* [YOUR OBJECTIVE]: Exactly as they stand, repeat the lines from the one containing "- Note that" through the final line of the listing, both ends included, and nothing else; skip the pictures.
--- PROVIDED MATERIAL ---
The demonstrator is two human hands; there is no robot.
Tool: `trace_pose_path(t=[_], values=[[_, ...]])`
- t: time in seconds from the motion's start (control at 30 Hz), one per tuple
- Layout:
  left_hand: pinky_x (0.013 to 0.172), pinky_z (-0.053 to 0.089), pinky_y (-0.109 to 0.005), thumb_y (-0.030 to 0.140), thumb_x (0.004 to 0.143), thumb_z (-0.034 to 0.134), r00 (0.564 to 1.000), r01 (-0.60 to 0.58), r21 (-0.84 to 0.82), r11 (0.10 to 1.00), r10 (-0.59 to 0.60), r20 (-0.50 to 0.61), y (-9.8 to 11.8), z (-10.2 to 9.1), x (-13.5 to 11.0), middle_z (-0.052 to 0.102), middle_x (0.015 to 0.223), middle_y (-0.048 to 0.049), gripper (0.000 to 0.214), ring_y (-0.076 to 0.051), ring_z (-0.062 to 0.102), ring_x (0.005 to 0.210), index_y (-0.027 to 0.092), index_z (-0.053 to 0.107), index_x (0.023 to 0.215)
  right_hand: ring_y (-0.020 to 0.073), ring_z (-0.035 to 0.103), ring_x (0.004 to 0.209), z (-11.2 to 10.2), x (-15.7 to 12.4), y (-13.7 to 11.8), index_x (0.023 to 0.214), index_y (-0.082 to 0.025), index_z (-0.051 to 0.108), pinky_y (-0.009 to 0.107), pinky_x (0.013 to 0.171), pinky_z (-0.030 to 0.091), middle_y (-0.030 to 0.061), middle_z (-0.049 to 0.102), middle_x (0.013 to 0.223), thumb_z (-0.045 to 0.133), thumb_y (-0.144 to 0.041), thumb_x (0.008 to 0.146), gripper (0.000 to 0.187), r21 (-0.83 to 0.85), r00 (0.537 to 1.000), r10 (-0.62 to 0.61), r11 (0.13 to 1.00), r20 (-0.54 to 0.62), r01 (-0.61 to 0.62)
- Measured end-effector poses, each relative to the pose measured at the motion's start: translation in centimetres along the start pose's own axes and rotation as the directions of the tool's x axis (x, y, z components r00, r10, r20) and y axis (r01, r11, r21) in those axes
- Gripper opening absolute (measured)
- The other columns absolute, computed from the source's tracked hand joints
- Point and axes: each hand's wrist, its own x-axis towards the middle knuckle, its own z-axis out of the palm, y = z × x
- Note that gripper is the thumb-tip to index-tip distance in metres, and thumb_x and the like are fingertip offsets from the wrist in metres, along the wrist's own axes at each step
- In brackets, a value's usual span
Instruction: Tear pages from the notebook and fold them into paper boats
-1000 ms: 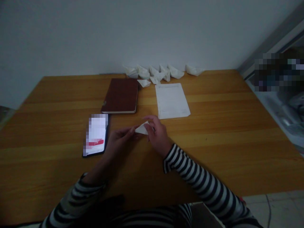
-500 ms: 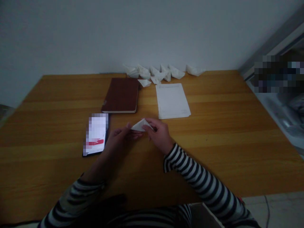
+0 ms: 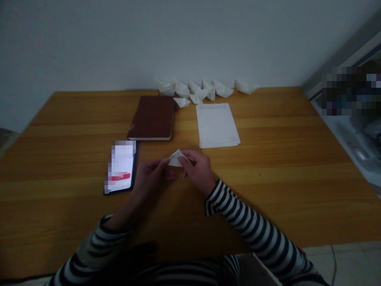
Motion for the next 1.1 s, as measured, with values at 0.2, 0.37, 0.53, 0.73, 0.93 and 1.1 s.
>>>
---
* [ANSWER BOX]:
- Note that gripper is the thumb-tip to index-tip distance in metres, and thumb_x and the like are fingertip offsets from the wrist in metres, along the wrist's own axes at each step
- In brackets, a value's usual span
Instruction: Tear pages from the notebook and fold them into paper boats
-1000 ms: 
-500 ms: 
+0 ms: 
Motion for the next 1.1 s, as measured, with values at 0.2, 0.37, 0.53, 0.73, 0.93 and 1.1 s.
>>>

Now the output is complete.